Debut Heart Map Rubric was an opulent orchestral affair, described here as “hewn in the shadow of John Barry, John Grant, Lloyd Cole and the Last Shadow Puppets”. Fuchsia Days, as its title, punning on a classic Can album, hints, moves things on. The main comparison that springs to mind, however, is not Krautrock but Pink Floyd in their ruminative mid-Seventies pomp. Opening cut “Dust”, a multi-tracked, synth-tickled acapella, recalls their Wish You Were Here period, with a smidgeon of "Bohemian Rhapsody"-era Queen thrown in. Gone is the indie idiom: The Fiction Aisle have cut loose and floated off, as the deliciously gigantic, melancholic “The Dream” makes clear.

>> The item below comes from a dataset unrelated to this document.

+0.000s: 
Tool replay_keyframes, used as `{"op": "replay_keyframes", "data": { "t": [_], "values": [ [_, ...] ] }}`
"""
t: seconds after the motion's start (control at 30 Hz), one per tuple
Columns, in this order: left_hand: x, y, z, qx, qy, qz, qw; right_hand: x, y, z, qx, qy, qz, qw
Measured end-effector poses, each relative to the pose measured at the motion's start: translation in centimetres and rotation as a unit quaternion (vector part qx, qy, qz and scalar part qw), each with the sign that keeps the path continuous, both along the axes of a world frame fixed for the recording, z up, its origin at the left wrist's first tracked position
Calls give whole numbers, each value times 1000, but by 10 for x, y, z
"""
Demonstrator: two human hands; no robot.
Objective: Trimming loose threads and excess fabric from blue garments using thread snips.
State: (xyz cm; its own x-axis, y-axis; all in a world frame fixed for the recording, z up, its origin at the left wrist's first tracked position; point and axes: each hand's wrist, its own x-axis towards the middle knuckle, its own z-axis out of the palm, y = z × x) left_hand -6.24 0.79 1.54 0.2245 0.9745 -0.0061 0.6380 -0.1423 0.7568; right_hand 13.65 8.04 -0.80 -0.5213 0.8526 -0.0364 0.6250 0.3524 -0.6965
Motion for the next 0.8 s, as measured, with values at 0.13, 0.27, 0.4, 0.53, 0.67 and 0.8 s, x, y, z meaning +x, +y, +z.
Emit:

The cuddly, almost ecclesiastical “Tonight” is akin to a 12-minute tribute to late Floyd keys-man Rick Wright. However, Fuchsia Days does not wibble into tune-free noodle. White’s way with an easy listening melody is intact and his love-lorn lyrics ground things. “Country Mile” is an ode to a Scandinavian good time but could be read as a brass-led elegy for post-EU Britain with lyrics such as “We’re all inside our own heads now/We are leaving new friends, leaving this town,” and “Won’t be seeing you for a long while… I feel lost.” Whatever it’s about, it’s beautiful, as is “Threnody (for EA)”, which comes on like a sumptuous fusion of Radiohead and The Polyphonic Spree.
Everything ends with the 14-minute title track, another instrumental suite that strongly recalls Vangelis’s seminal music for the film Bladerunner. Fuchsia Days is a bold move sideways and forward, making this a band to watch like a hawk. At this rate, they’ll have another one out by Christmas. Fingers crossed.